One interesting Cobb & Co driver was a woman, Mrs Byrnes, who lived near Orange in central western New South Wales. The mother of 13 children, she was a keen horseman and a resourceful soul who drove a coach between Canowindra and Orange in her spare time. If there were few passengers on board, she would take several of her children with her for company. One afternoon, on the return run from Orange, Mrs Byrnes spotted a couple of horsemen waiting beside the road some distance ahead and recognised the men as bushrangers. Her first thought was for the safety of her children, so she stopped the coach and told them to hide amongst the trees and scrub.

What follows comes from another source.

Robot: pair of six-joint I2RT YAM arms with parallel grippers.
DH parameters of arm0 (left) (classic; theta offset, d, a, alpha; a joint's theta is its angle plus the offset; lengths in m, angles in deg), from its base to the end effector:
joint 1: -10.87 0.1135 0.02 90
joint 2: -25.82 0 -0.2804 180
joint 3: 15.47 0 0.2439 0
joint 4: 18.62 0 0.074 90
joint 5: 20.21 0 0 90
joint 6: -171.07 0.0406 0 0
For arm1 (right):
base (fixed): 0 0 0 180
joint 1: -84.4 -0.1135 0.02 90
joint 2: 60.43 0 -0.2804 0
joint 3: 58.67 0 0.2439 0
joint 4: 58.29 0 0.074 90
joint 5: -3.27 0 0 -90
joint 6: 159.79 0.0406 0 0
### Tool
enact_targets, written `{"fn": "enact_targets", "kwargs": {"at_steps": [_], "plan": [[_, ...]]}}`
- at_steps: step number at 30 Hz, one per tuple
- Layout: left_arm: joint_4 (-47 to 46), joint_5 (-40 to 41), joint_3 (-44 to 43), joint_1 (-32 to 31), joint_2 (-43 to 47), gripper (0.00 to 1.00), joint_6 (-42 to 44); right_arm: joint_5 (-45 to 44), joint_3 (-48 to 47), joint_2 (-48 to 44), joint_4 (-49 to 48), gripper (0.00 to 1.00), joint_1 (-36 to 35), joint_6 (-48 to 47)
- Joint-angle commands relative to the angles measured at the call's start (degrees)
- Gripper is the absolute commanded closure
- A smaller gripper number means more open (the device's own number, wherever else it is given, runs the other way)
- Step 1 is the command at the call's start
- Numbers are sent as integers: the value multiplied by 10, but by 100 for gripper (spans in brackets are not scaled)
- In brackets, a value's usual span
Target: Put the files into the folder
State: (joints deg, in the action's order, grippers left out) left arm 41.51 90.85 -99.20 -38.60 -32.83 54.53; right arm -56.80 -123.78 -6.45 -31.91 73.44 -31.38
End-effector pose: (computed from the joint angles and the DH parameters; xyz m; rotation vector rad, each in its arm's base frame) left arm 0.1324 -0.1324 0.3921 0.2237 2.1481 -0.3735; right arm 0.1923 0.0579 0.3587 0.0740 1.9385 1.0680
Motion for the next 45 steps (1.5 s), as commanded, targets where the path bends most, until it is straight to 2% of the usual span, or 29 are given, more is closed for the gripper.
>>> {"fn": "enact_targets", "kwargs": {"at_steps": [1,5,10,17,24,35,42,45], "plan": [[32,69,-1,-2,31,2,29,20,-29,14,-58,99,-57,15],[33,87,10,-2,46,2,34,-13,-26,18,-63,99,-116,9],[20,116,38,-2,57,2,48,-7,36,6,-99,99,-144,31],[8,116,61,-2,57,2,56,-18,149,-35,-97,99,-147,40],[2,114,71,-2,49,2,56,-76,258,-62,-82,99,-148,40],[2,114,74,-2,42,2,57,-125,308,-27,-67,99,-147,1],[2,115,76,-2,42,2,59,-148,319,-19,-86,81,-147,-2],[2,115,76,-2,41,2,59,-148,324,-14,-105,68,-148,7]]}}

She then shook the reins and galloped the horses to the 'holdup', dealt with the bushrangers in no uncertain fashion, returned to pick up the children then continued home in time to do the evening farm chores.
Tall Tales and True
Coach drivers certainly could spin a good tale or two. One amusing anecdote tells of a driver that had a young Englishman on board, travelling outback to become a jackeroo.
'Do you know that we have the kangaroos trained out here?' he asked the innocent lad. 'Really?' the young man replied, 'I daresay, how?'
'Well,' answered the driver, 'the property owners out here teach the kangaroos to come and get the mail for them. There'll be one not far ahead, watch and see'.
He drove on a short distance until he spotted a big kangaroo bounding across a paddock. On seeing the coach, it stopped and stared straight at it (as kangaroos do). 'None today, Joey!' shouted the driver and the kangaroo turned quickly and bounded back the way he had come. 'Well fancy that!' said the astonished boy. 'You wouldn't believe it, would you?'
Hospitality Along the Route
Cobb & Co Coach at Burke Changing stations were combined sometimes with bush shanties or inns where the passengers could get a meal, drink or a few hours' sleep. These inns or shanties were often very primitive (although occasionally very grand) and were often run by women. There were also other wayside inns, some incorporating the local post office, where Cobb & Co stopped for passengers or to deliver mail and many of these buildings still exist today. Changing stations were situated roughly 20km to 25km apart, sometimes closer depending on the terrain – about the distance that the horses could be expected to travel before becoming too weary.
By regulation, on approaching a changing station, a horn was blown to warn of the coach's imminent arrival. Each driver had a distinctive call that was well known to the grooms, so they were able to have the right team of horses harnessed and ready for changing as quickly as possible.
The Lights of Cobb & Co
Unlike many of its rival companies, Cobb & Co operated its lines after nightfall and its coaches were known for their triangular arrangement of lights. Lamps were set on either side of the coach and a large central light was placed on the roof. The triangle of lights was visible for many miles across open country; the magic of the effect has been lauded in Australian literature, most famously in Henry Lawson's poem, The Lights of Cobb & Co.